§ **EXERCISE DETAILS**:
Every line of the material below, from the top through the line with "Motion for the", should be reproduced exactly.

....

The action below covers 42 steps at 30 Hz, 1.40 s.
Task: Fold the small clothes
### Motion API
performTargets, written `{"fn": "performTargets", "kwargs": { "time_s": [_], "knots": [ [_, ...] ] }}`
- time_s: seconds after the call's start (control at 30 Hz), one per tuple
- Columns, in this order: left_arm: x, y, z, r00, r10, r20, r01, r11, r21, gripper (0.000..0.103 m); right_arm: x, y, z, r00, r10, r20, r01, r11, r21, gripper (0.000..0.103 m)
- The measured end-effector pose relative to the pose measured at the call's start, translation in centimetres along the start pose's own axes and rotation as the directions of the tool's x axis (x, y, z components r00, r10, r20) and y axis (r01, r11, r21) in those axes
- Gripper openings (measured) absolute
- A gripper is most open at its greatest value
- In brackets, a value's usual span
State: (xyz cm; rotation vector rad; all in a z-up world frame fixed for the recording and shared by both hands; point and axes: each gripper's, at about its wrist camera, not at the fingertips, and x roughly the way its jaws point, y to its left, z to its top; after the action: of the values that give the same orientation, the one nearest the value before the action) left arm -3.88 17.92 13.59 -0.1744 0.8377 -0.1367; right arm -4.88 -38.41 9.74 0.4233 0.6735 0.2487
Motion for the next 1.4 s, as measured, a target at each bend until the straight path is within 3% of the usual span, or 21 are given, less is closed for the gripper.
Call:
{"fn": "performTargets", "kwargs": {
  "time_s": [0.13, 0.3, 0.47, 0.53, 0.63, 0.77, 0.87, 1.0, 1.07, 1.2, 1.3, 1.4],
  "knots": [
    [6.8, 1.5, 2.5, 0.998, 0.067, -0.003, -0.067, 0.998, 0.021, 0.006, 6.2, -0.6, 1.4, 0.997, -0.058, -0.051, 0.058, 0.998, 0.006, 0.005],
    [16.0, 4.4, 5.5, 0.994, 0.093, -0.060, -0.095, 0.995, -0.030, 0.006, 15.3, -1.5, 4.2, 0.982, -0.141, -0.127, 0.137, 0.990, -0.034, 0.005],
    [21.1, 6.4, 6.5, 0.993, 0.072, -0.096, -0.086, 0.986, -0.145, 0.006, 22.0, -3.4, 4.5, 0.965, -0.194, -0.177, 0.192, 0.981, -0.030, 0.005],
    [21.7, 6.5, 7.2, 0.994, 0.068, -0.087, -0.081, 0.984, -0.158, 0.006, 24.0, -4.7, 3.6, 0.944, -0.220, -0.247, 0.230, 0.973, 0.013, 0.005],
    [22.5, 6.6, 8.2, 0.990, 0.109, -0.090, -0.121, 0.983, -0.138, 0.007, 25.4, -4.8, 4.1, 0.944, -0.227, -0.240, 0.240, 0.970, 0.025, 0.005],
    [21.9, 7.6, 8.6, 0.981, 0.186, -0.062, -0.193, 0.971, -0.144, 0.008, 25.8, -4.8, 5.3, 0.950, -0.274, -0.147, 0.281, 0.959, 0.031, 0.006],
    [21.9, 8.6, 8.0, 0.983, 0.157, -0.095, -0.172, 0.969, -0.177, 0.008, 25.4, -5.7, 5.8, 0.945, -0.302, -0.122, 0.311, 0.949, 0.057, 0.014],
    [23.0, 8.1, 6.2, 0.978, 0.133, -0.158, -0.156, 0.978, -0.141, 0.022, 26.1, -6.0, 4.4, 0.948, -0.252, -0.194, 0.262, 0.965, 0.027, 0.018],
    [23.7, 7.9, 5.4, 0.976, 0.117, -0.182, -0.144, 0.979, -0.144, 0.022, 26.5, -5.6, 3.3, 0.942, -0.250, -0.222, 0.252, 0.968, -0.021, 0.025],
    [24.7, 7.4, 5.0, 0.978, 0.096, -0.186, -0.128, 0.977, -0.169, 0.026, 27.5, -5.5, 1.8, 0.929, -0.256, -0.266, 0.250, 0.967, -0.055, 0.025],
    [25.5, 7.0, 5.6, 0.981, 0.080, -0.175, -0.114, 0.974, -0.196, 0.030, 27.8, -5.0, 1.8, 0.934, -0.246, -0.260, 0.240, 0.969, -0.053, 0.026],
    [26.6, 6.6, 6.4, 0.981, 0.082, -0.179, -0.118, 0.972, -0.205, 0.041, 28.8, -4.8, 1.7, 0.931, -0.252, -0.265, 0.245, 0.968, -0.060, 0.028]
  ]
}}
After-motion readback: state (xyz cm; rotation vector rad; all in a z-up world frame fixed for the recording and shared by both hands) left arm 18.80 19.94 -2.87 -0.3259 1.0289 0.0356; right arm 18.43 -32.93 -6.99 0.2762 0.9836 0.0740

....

§ **TASK ANSWER**:
The action below covers 42 steps at 30 Hz, 1.40 s.
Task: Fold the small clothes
### Motion API
performTargets, written `{"fn": "performTargets", "kwargs": { "time_s": [_], "knots": [ [_, ...] ] }}`
- time_s: seconds after the call's start (control at 30 Hz), one per tuple
- Columns, in this order: left_arm: x, y, z, r00, r10, r20, r01, r11, r21, gripper (0.000..0.103 m); right_arm: x, y, z, r00, r10, r20, r01, r11, r21, gripper (0.000..0.103 m)
- The measured end-effector pose relative to the pose measured at the call's start, translation in centimetres along the start pose's own axes and rotation as the directions of the tool's x axis (x, y, z components r00, r10, r20) and y axis (r01, r11, r21) in those axes
- Gripper openings (measured) absolute
- A gripper is most open at its greatest value
- In brackets, a value's usual span
State: (xyz cm; rotation vector rad; all in a z-up world frame fixed for the recording and shared by both hands; point and axes: each gripper's, at about its wrist camera, not at the fingertips, and x roughly the way its jaws point, y to its left, z to its top; after the action: of the values that give the same orientation, the one nearest the value before the action) left arm -3.88 17.92 13.59 -0.1744 0.8377 -0.1367; right arm -4.88 -38.41 9.74 0.4233 0.6735 0.2487
Motion for the next 1.4 s, as measured, a target at each bend until the straight path is within 3% of the usual span, or 21 are given, less is closed for the gripper.

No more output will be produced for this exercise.